## [WORK ITEM]
Write out the data again in full, exactly as it reads.

## [INPUT MATERIAL]
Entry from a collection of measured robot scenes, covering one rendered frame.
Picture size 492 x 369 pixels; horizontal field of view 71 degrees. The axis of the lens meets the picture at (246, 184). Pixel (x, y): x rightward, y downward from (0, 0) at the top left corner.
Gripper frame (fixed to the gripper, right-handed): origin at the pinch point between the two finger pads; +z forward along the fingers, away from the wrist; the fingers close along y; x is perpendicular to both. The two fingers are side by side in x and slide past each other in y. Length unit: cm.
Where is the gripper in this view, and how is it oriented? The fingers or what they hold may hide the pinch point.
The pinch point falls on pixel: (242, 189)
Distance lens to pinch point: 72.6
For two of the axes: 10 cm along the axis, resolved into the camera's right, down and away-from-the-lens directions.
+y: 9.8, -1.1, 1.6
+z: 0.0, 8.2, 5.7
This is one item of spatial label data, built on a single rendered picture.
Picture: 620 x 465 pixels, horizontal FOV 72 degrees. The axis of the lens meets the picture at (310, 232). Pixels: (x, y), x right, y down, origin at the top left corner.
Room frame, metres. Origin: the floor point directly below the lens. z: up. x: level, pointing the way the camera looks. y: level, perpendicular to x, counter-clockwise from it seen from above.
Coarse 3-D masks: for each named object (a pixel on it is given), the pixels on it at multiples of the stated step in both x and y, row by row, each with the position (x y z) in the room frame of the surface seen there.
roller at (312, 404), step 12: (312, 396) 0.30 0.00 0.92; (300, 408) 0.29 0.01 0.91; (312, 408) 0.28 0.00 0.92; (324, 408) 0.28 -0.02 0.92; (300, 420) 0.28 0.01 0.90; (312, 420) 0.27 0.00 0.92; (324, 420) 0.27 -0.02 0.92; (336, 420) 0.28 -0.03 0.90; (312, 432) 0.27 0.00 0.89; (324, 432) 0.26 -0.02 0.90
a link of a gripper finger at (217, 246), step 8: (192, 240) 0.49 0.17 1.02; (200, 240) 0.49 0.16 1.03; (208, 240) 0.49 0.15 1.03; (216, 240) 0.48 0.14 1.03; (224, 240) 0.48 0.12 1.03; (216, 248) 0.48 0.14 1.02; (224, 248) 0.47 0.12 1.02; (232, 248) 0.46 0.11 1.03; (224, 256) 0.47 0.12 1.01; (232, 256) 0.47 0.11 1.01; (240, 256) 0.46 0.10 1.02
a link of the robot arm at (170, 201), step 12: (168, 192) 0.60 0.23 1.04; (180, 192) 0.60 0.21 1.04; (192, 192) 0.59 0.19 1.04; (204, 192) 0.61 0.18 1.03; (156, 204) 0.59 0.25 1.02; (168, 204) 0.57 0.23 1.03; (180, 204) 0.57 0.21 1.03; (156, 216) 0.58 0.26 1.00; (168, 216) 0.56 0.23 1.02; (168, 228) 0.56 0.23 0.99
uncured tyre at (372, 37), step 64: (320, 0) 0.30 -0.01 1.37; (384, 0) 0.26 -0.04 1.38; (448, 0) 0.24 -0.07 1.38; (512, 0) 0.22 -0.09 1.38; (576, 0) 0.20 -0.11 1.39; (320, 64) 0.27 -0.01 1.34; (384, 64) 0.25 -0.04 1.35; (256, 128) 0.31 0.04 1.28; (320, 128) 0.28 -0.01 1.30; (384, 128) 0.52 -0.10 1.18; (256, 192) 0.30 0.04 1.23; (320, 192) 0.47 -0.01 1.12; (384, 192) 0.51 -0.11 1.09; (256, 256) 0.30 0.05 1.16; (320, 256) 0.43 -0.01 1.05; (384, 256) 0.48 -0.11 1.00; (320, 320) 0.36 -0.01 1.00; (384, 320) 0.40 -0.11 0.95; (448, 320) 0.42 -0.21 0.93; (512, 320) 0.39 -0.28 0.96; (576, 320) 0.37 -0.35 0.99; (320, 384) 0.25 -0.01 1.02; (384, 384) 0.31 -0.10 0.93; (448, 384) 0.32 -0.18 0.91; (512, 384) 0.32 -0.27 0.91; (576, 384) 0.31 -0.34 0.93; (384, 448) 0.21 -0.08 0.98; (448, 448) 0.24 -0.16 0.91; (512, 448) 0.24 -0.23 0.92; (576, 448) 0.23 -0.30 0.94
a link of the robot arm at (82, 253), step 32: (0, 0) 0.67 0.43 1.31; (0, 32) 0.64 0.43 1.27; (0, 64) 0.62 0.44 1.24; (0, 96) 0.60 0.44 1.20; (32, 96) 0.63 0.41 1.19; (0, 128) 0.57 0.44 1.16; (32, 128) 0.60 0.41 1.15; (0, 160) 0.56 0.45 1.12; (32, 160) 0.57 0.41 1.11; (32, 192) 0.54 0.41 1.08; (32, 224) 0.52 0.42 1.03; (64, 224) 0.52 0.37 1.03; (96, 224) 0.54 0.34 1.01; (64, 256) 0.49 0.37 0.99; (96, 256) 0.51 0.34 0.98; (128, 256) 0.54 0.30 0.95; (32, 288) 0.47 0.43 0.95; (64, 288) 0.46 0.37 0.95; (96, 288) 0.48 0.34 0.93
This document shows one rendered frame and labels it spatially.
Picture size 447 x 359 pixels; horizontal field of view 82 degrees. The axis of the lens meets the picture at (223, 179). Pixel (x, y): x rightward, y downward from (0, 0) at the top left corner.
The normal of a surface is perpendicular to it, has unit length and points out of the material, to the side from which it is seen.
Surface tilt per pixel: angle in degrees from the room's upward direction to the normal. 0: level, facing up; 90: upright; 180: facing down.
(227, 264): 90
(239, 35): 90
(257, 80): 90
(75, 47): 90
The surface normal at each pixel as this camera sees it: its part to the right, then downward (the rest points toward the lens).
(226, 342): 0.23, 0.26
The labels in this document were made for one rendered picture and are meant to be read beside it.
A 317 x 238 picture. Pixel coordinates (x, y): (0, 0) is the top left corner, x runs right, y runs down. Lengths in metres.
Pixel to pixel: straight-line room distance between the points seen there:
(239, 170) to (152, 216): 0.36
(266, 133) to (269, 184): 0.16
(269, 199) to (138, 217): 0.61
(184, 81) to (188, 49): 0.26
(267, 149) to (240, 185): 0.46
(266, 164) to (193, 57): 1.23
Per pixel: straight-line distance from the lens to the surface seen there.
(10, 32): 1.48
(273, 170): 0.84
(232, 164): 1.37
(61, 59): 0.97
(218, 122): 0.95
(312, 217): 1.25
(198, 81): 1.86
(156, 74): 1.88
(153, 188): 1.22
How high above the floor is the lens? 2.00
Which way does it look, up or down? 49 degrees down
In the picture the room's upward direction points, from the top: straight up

## [ANSWER FOR THE TASK]
Entry from a collection of measured robot scenes, covering one rendered frame.
Picture size 492 x 369 pixels; horizontal field of view 71 degrees. The axis of the lens meets the picture at (246, 184). Pixel (x, y): x rightward, y downward from (0, 0) at the top left corner.
Gripper frame (fixed to the gripper, right-handed): origin at the pinch point between the two finger pads; +z forward along the fingers, away from the wrist; the fingers close along y; x is perpendicular to both. The two fingers are side by side in x and slide past each other in y. Length unit: cm.
Where is the gripper in this view, and how is it oriented? The fingers or what they hold may hide the pinch point.
The pinch point falls on pixel: (242, 189)
Distance lens to pinch point: 72.6
For two of the axes: 10 cm along the axis, resolved into the camera's right, down and away-from-the-lens directions.
+y: 9.8, -1.1, 1.6
+z: 0.0, 8.2, 5.7
This is one item of spatial label data, built on a single rendered picture.
Picture: 620 x 465 pixels, horizontal FOV 72 degrees. The axis of the lens meets the picture at (310, 232). Pixels: (x, y), x right, y down, origin at the top left corner.
Room frame, metres. Origin: the floor point directly below the lens. z: up. x: level, pointing the way the camera looks. y: level, perpendicular to x, counter-clockwise from it seen from above.
Coarse 3-D masks: for each named object (a pixel on it is given), the pixels on it at multiples of the stated step in both x and y, row by row, each with the position (x y z) in the room frame of the surface seen there.
roller at (312, 404), step 12: (312, 396) 0.30 0.00 0.92; (300, 408) 0.29 0.01 0.91; (312, 408) 0.28 0.00 0.92; (324, 408) 0.28 -0.02 0.92; (300, 420) 0.28 0.01 0.90; (312, 420) 0.27 0.00 0.92; (324, 420) 0.27 -0.02 0.92; (336, 420) 0.28 -0.03 0.90; (312, 432) 0.27 0.00 0.89; (324, 432) 0.26 -0.02 0.90
a link of a gripper finger at (217, 246), step 8: (192, 240) 0.49 0.17 1.02; (200, 240) 0.49 0.16 1.03; (208, 240) 0.49 0.15 1.03; (216, 240) 0.48 0.14 1.03; (224, 240) 0.48 0.12 1.03; (216, 248) 0.48 0.14 1.02; (224, 248) 0.47 0.12 1.02; (232, 248) 0.46 0.11 1.03; (224, 256) 0.47 0.12 1.01; (232, 256) 0.47 0.11 1.01; (240, 256) 0.46 0.10 1.02
a link of the robot arm at (170, 201), step 12: (168, 192) 0.60 0.23 1.04; (180, 192) 0.60 0.21 1.04; (192, 192) 0.59 0.19 1.04; (204, 192) 0.61 0.18 1.03; (156, 204) 0.59 0.25 1.02; (168, 204) 0.57 0.23 1.03; (180, 204) 0.57 0.21 1.03; (156, 216) 0.58 0.26 1.00; (168, 216) 0.56 0.23 1.02; (168, 228) 0.56 0.23 0.99
uncured tyre at (372, 37), step 64: (320, 0) 0.30 -0.01 1.37; (384, 0) 0.26 -0.04 1.38; (448, 0) 0.24 -0.07 1.38; (512, 0) 0.22 -0.09 1.38; (576, 0) 0.20 -0.11 1.39; (320, 64) 0.27 -0.01 1.34; (384, 64) 0.25 -0.04 1.35; (256, 128) 0.31 0.04 1.28; (320, 128) 0.28 -0.01 1.30; (384, 128) 0.52 -0.10 1.18; (256, 192) 0.30 0.04 1.23; (320, 192) 0.47 -0.01 1.12; (384, 192) 0.51 -0.11 1.09; (256, 256) 0.30 0.05 1.16; (320, 256) 0.43 -0.01 1.05; (384, 256) 0.48 -0.11 1.00; (320, 320) 0.36 -0.01 1.00; (384, 320) 0.40 -0.11 0.95; (448, 320) 0.42 -0.21 0.93; (512, 320) 0.39 -0.28 0.96; (576, 320) 0.37 -0.35 0.99; (320, 384) 0.25 -0.01 1.02; (384, 384) 0.31 -0.10 0.93; (448, 384) 0.32 -0.18 0.91; (512, 384) 0.32 -0.27 0.91; (576, 384) 0.31 -0.34 0.93; (384, 448) 0.21 -0.08 0.98; (448, 448) 0.24 -0.16 0.91; (512, 448) 0.24 -0.23 0.92; (576, 448) 0.23 -0.30 0.94
a link of the robot arm at (82, 253), step 32: (0, 0) 0.67 0.43 1.31; (0, 32) 0.64 0.43 1.27; (0, 64) 0.62 0.44 1.24; (0, 96) 0.60 0.44 1.20; (32, 96) 0.63 0.41 1.19; (0, 128) 0.57 0.44 1.16; (32, 128) 0.60 0.41 1.15; (0, 160) 0.56 0.45 1.12; (32, 160) 0.57 0.41 1.11; (32, 192) 0.54 0.41 1.08; (32, 224) 0.52 0.42 1.03; (64, 224) 0.52 0.37 1.03; (96, 224) 0.54 0.34 1.01; (64, 256) 0.49 0.37 0.99; (96, 256) 0.51 0.34 0.98; (128, 256) 0.54 0.30 0.95; (32, 288) 0.47 0.43 0.95; (64, 288) 0.46 0.37 0.95; (96, 288) 0.48 0.34 0.93
This document shows one rendered frame and labels it spatially.
Picture size 447 x 359 pixels; horizontal field of view 82 degrees. The axis of the lens meets the picture at (223, 179). Pixel (x, y): x rightward, y downward from (0, 0) at the top left corner.
The normal of a surface is perpendicular to it, has unit length and points out of the material, to the side from which it is seen.
Surface tilt per pixel: angle in degrees from the room's upward direction to the normal. 0: level, facing up; 90: upright; 180: facing down.
(227, 264): 90
(239, 35): 90
(257, 80): 90
(75, 47): 90
The surface normal at each pixel as this camera sees it: its part to the right, then downward (the rest points toward the lens).
(226, 342): 0.23, 0.26
The labels in this document were made for one rendered picture and are meant to be read beside it.
A 317 x 238 picture. Pixel coordinates (x, y): (0, 0) is the top left corner, x runs right, y runs down. Lengths in metres.
Pixel to pixel: straight-line room distance between the points seen there:
(239, 170) to (152, 216): 0.36
(266, 133) to (269, 184): 0.16
(269, 199) to (138, 217): 0.61
(184, 81) to (188, 49): 0.26
(267, 149) to (240, 185): 0.46
(266, 164) to (193, 57): 1.23
Per pixel: straight-line distance from the lens to the surface seen there.
(10, 32): 1.48
(273, 170): 0.84
(232, 164): 1.37
(61, 59): 0.97
(218, 122): 0.95
(312, 217): 1.25
(198, 81): 1.86
(156, 74): 1.88
(153, 188): 1.22
How high above the floor is the lens? 2.00
Which way does it look, up or down? 49 degrees down
In the picture the room's upward direction points, from the top: straight up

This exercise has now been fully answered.